Tag 3. Donnerstag, 19.April.  Es hat tatsächlich aufgehört zu regnen. Überglücklich verlassen wir Palm Beach nach dem Frühstück und fahren durch den Ku-Ring-Gai Nationalpark zu West Head. Einem wunderschönen Aussichtspunkt. Wir wandern einen kleinen Track runter zum Strand und merken erst auf dem Rückweg, dass sich bereits einige Blutegel an uns festgesaugt haben. Mit etwas Mühe werden diese dann vernichtet. Und als wollte uns jemand nach diesem ganzen Schlamassel einen Gefallen tun, sehen wir nur ein paar Minuten später unser erstes lebendes Känguruh am Straßenrand. Der Stress der letzten beiden Tage ist im nu vergessen. Wie auch ein kleiner Blutegel, den Jessi erst 20 Minuten später bemerkte...Pfui! Im totalen Reiserausch gehts abends noch weiter nach Umina Beach vorbei an Akuna Bay und Cottage Point. Nach nur zwei Nächten sind wir schon etwas entspannter, was die Wahl unseres Schlafplatzes angeht. Schnell ist der Mazda in einer bewohnten Seitenstraße geparkt und wir schlafen ein.


Der nächste Morgen. Es ist der erste wirklich sonnige Tag, seitdem wir Manly verlassen haben. Wir schnappen uns also erstmal die Bretter und gehen Surfen. Die Konditionen an diesem Strand, an diesem Tag sind zum Glück ganz gut, so dass wir bestens gelaunt den weiteren Tag verbringen. Wir beschnuppern die Gegend, fahren vorbei an Pearl Beach und durch den Brisbane Water Nationalpark nach Avoca Beach. Auch dort schlafen wir am Straßenrand.

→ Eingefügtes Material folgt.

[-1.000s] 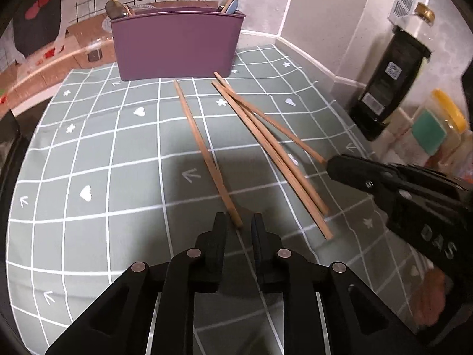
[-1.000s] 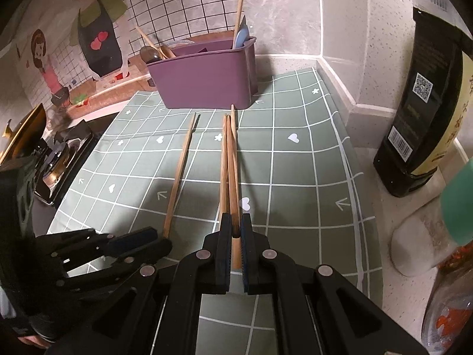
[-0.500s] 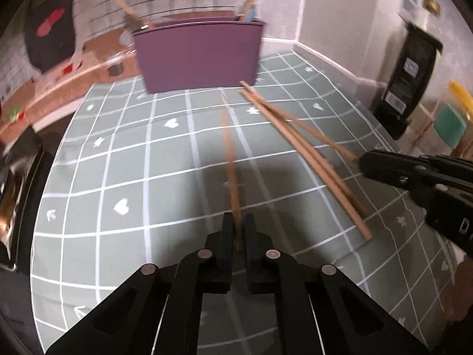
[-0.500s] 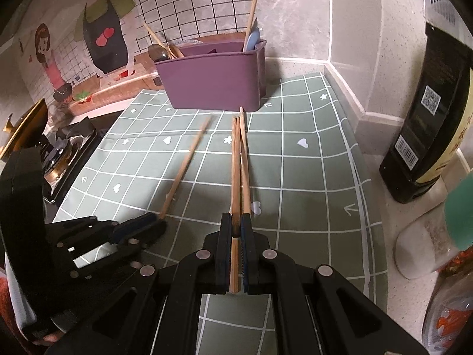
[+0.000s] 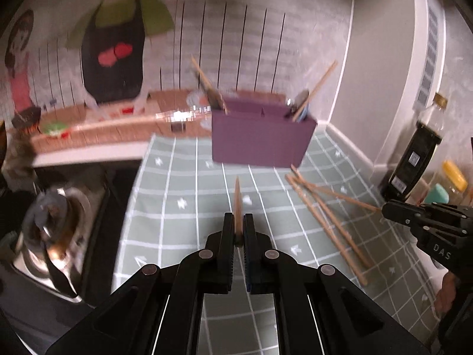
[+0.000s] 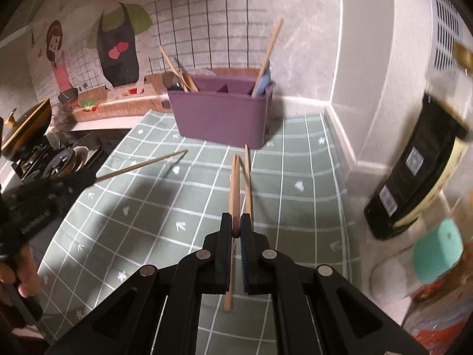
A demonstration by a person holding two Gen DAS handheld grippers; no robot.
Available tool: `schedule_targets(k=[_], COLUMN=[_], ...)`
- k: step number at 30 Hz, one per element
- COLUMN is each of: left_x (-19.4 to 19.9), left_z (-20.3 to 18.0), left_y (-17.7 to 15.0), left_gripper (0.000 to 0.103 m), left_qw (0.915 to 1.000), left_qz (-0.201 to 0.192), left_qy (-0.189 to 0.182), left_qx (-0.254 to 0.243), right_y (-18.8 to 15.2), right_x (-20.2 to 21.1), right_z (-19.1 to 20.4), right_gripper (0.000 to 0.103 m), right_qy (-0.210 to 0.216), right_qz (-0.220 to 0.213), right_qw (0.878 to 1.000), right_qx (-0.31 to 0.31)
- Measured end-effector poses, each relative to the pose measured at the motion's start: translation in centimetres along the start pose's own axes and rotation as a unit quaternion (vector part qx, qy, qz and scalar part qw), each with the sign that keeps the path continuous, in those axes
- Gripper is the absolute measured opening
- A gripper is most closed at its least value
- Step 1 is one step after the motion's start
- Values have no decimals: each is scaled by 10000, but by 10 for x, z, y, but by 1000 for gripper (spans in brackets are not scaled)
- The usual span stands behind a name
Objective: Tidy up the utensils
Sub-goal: 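Lift both chopsticks over the purple holder and release them inside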
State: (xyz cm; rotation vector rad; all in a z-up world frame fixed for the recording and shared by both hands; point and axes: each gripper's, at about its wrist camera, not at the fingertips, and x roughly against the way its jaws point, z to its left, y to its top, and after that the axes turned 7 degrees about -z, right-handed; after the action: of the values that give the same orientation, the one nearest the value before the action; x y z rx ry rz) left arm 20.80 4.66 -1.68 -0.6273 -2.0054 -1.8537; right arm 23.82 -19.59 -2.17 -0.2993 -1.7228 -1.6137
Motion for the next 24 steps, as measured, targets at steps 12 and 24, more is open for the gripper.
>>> schedule_targets(k=[12,24], left_x=[16,47], left_z=[13,-1], left_y=[90,234], left_gripper=[5,5], left_qw=[9978,9840], left_qz=[-493,-1529], left_qy=[-409,-889], left_qx=[171,222], right_y=[91,220], right_x=[20,84], right_z=[5,6], right_gripper=[5,5], right_qy=[-120,-119], right_qz=[-683,-1607], right_qw=[9973,9866], right_qx=[239,257])
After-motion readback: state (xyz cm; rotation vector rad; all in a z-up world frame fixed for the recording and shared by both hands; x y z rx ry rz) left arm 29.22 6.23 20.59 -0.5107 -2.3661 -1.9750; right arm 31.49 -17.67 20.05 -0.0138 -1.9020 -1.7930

Um den Sonnenaufgang am nächsten Morgen in vollen Zügen genießen zu können, stehen wir um kurz nach fünf auf und fahren zu Mc Masters Beach. Diesen Tipp hatten wir am Tag zuvor von einem Local bekommen. Leider ist es aber schon wieder bewölkt, so dass der Sonnenaufgang irgendwie gar nicht zu beobachten war. Der Strand und die Umgebung sind allerdings so schön, dass wir beschließen am Strand zu frühstücken. Schnell sind Tische, Stühle, Campingkocher, Kaffee, Tee und Toast startklar und wir beginnen den Tag mit einem leckeren Frühstück und Master- Aussicht! Sebastian entflammt noch kurz den Van, da die Gasflasche, mit der wir unseren Kühlschrank manchmal betreiben, eine undichte Stelle hatte, aber auch das ist schnell unter Kontrolle. Es kann also weitergehen Richtung Port Stephens. Wenn nicht 10 Minuten später das Auto seinen Geist aufgegeben hätte. Tank leer! Zum Glück hat Sebastian auch dieses Problem schnell erkannt und tankt 10 Liter aus dem Reservekanister in den mehr als leeren Tank. Jetzt wissen wir also auch wie weit wir so kommen mit einem Tank. 420km! Durch The Entrance, Norah Head, Birdie Beach und vorbei an Newcastle gelangen wir am Mittag zum One Mile Beach. Hier gefällt es uns so gut, dass wir beschließen, für die nächsten dreiTage auf einem Campingplatz zu campen. Wir duschen das erste mal seit vier Tagen warm und haben Strom, um Handys, Kameras und den Laptop zu laden. Purer Luxus! 


One mile Beach


Die nächsten Tage verbringen wir mit surfen, abhängen und Angeln. Wir fahren ein bisschen durch die Gegend, gucken mal hier mal da, klettern auf jeden Berg zu jedem Aussichtspunkt und genießen trotz Regen wirklich traumhafte Strände. Und wir entdecken Pinguine im Hafen. Pinguine? Hier? Hätten wir einfach überhaupt nicht erwartet.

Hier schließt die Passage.